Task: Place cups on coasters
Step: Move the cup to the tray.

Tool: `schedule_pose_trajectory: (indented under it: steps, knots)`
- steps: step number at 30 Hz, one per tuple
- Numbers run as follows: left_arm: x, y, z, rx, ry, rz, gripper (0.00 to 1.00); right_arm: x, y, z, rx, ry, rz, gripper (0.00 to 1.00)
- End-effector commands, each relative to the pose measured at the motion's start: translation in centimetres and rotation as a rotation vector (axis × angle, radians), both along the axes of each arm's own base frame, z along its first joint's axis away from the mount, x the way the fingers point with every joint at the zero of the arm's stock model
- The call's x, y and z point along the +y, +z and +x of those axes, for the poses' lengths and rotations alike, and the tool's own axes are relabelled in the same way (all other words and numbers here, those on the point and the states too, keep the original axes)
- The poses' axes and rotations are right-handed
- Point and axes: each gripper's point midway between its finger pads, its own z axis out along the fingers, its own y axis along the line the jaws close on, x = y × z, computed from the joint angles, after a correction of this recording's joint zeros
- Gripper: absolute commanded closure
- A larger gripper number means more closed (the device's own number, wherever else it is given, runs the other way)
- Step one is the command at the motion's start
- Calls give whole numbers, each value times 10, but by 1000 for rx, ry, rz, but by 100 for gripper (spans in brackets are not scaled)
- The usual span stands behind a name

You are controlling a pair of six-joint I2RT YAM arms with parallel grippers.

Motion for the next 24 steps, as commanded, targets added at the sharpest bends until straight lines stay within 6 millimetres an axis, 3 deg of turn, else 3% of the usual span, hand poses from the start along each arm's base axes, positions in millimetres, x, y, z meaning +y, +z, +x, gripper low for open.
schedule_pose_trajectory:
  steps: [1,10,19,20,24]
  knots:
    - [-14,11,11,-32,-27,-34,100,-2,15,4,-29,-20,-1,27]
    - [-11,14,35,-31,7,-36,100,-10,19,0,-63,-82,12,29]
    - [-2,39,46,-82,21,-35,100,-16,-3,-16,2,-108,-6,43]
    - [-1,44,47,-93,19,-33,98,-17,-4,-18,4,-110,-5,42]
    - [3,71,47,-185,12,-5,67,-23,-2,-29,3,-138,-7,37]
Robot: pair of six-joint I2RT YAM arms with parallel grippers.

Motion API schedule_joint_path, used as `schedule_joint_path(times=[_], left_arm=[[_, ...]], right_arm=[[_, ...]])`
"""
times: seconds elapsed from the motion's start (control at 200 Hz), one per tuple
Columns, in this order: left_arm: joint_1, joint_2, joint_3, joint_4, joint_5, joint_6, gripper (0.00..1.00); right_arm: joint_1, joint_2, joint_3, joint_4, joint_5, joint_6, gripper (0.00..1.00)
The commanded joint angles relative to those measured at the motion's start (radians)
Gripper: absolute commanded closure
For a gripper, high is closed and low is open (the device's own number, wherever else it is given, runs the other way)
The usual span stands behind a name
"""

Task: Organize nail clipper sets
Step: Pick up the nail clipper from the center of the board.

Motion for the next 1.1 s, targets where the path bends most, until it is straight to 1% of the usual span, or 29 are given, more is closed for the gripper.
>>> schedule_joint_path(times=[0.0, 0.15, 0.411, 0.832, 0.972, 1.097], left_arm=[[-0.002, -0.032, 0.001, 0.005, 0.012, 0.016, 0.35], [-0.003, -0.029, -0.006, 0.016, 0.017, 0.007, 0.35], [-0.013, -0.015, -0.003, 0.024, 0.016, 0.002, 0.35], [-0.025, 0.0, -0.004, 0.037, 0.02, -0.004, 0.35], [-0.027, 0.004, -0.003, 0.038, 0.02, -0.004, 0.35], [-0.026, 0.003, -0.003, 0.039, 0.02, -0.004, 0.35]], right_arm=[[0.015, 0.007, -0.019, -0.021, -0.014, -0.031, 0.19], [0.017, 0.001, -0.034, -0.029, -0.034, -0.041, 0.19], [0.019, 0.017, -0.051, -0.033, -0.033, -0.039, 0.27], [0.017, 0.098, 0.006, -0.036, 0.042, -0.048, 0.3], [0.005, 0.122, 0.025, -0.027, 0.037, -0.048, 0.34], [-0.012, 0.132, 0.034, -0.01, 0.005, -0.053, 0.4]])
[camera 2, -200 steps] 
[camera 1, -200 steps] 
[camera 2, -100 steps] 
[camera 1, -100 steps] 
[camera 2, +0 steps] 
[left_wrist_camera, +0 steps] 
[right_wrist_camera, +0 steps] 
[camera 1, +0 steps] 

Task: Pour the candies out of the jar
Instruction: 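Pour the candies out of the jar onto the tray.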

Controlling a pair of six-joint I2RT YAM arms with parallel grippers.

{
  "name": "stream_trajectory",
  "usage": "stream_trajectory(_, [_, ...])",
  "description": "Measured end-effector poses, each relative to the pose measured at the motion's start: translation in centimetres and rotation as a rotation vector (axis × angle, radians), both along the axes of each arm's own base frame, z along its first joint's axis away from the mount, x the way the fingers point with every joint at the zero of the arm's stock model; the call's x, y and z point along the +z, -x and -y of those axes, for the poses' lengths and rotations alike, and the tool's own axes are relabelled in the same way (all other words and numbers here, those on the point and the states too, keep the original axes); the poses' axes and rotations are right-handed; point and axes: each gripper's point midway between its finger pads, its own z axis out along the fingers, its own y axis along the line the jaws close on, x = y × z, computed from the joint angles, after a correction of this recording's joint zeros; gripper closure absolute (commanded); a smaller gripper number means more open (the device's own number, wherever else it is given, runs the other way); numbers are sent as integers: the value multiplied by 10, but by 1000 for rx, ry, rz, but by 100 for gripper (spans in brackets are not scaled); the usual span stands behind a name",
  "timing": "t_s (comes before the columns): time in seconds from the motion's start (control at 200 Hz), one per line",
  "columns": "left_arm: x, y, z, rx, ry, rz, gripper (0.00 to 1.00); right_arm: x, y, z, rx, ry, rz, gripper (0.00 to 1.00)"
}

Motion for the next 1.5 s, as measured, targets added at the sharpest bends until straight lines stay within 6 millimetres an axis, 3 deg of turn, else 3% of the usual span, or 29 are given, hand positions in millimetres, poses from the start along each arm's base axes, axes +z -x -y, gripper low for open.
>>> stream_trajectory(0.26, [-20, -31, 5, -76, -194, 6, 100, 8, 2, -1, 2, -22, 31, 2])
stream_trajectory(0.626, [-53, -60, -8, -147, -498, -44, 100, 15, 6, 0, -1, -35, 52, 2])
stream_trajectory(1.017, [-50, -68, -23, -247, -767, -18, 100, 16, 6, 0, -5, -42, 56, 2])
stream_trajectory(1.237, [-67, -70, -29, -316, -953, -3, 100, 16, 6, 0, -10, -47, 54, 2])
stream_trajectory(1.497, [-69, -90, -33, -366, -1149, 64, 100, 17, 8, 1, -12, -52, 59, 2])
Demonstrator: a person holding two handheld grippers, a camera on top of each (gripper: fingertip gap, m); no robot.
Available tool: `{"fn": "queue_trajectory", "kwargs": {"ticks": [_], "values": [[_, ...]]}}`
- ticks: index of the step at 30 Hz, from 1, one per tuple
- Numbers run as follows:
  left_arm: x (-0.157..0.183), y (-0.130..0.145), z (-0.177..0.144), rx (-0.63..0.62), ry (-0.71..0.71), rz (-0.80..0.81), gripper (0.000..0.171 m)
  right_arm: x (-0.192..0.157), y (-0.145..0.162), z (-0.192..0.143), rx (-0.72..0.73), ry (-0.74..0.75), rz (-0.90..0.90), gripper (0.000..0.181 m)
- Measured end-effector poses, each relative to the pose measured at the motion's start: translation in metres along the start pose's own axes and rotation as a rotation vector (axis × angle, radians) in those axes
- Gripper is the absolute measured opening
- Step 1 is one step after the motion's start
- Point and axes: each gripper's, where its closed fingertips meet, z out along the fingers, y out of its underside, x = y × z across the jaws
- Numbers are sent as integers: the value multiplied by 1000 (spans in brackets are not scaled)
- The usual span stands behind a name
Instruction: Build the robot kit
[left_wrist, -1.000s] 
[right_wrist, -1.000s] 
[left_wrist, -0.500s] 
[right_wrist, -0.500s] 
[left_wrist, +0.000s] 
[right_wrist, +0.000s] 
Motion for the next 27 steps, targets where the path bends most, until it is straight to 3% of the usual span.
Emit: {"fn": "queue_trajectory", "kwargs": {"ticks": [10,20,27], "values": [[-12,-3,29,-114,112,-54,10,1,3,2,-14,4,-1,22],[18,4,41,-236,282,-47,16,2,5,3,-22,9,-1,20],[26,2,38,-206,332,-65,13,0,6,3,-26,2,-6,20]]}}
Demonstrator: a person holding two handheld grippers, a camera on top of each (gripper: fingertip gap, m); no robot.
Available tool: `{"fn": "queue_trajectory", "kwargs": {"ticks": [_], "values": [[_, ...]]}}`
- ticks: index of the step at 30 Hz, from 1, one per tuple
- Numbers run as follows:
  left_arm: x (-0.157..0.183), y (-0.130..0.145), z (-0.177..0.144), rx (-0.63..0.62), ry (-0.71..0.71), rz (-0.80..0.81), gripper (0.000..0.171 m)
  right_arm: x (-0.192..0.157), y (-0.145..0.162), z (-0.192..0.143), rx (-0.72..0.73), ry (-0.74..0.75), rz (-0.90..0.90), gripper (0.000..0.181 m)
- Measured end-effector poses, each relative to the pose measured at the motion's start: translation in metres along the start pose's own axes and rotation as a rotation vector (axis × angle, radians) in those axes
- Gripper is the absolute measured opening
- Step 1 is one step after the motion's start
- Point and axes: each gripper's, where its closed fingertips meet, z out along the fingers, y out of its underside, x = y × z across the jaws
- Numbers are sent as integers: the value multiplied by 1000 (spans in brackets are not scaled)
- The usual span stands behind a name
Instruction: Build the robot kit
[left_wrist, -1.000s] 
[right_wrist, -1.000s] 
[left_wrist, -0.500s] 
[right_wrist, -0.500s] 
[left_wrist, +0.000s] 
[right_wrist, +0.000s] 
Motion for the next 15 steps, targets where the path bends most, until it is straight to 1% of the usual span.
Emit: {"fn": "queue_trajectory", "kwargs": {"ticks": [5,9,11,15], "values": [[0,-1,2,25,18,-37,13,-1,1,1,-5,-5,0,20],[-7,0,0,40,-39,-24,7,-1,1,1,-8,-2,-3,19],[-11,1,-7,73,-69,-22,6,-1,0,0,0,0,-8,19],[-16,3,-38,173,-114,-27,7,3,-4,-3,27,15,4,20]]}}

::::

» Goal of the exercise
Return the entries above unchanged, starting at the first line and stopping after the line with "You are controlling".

» Task output
Task: Place cups on coasters
Step: Move the cup to the tray.

Tool: `schedule_pose_trajectory: (indented under it: steps, knots)`
- steps: step number at 30 Hz, one per tuple
- Numbers run as follows: left_arm: x, y, z, rx, ry, rz, gripper (0.00 to 1.00); right_arm: x, y, z, rx, ry, rz, gripper (0.00 to 1.00)
- End-effector commands, each relative to the pose measured at the motion's start: translation in centimetres and rotation as a rotation vector (axis × angle, radians), both along the axes of each arm's own base frame, z along its first joint's axis away from the mount, x the way the fingers point with every joint at the zero of the arm's stock model
- The call's x, y and z point along the +y, +z and +x of those axes, for the poses' lengths and rotations alike, and the tool's own axes are relabelled in the same way (all other words and numbers here, those on the point and the states too, keep the original axes)
- The poses' axes and rotations are right-handed
- Point and axes: each gripper's point midway between its finger pads, its own z axis out along the fingers, its own y axis along the line the jaws close on, x = y × z, computed from the joint angles, after a correction of this recording's joint zeros
- Gripper: absolute commanded closure
- A larger gripper number means more closed (the device's own number, wherever else it is given, runs the other way)
- Step one is the command at the motion's start
- Calls give whole numbers, each value times 10, but by 1000 for rx, ry, rz, but by 100 for gripper (spans in brackets are not scaled)
- The usual span stands behind a name

You are controlling a pair of six-joint I2RT YAM arms with parallel grippers.

No additional response is needed to complete this exercise.